Rod Dixon’s dramatisation of Anthony Clavane’s award-winning book about Leeds, its football team, identity, belonging, rootedness and integration is an impressive attempt to tell the relatively unknown story of a city built, as the theme song declares, by the sweat of strangers” (the six or so songs in the show actually embellish the story without turning it into an overly kitsch full blown musical).

The play’s two protagonists Nathan and Caitlin embody very different parts of the Leeds story.  Caitlin, an Irish Catholic from Beeston (just like my mum), is an anti-fascist activist and university dropout, whilst Jewish Nathan is from north Leeds and finds his identity at the top of the Elland Road Kop.  Even as the play ends and they part, you are left wondering who you really empathise with more – Caitlin as she heads off on the train to London to “make something of her life” or Nathan, who decides not to get on the train because, as he says, “I am Leeds.”

The play cleverly weaves together the different narratives about Leeds and Leeds United familiar to many, most notoriously that of ‘Dirty Leeds’. The bloody-minded repetition of the “robbed, cursed, cheated” triptych as the play opens powerfully articulates the angst of many Leeds fans to this day, foundationally built on the ‘injustice’ of the European Cup Final loss of 1975.

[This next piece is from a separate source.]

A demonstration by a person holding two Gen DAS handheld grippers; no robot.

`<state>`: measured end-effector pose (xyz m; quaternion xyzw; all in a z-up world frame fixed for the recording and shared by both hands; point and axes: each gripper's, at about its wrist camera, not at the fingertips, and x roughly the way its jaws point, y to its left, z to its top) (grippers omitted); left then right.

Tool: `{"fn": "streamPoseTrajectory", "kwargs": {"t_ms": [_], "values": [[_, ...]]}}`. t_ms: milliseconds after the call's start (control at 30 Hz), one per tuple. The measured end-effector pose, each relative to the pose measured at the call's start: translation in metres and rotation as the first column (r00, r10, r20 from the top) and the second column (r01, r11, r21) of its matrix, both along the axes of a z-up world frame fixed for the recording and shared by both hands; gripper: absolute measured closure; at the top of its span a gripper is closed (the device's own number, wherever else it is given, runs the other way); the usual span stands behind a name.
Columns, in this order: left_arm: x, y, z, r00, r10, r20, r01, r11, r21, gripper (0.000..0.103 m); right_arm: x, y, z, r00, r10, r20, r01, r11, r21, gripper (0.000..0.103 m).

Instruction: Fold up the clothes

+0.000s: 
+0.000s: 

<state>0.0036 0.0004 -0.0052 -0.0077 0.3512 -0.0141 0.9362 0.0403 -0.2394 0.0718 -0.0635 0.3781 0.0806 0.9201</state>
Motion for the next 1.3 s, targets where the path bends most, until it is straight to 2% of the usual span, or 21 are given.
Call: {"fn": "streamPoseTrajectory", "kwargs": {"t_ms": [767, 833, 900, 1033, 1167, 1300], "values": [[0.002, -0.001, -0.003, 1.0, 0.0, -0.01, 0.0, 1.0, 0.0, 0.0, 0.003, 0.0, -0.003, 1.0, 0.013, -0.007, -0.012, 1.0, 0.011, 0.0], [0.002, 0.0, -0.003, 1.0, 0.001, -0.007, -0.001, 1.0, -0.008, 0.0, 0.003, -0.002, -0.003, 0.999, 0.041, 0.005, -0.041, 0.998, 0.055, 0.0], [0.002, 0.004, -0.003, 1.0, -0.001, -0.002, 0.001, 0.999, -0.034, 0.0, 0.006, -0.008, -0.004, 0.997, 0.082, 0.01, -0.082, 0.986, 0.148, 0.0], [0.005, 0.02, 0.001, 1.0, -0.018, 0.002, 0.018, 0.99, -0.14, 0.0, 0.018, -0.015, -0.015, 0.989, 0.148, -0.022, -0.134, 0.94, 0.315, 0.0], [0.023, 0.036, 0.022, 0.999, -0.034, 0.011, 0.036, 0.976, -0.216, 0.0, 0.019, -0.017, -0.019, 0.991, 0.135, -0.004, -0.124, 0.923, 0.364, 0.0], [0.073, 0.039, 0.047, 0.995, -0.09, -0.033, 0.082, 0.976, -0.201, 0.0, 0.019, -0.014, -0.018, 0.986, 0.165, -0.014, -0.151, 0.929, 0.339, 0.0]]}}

Clavane, and his co-writer Nick Stimson, manage to draw you into the Leeds of the early 70s, with the real hope of Leeds United finally becoming kings of Europe, against a dark backdrop of racism, recession and the Yorkshire ripper.  They also successfully transport you back to the Jewish ghetto of the early twentieth century where a father and daughter argue about how to respond to anti-semitism and prejudice – hide away and say nothing, or try to integrate and contribute.

Throughout the production the paradoxical nature of Leeds and Leeds United is readily apparent. A city seemingly happy to be standing alone with few friends, yet at the same time wanting to be appreciated, even admired, not only for the often unacknowledged quality of football played by its famous Revie side, but perhaps for the largely unknown story of a gritty northern city with a genuinely cosmopolitan history, a city built in 100 years by “Irish, Scottish, Jewish and Yorkshire”.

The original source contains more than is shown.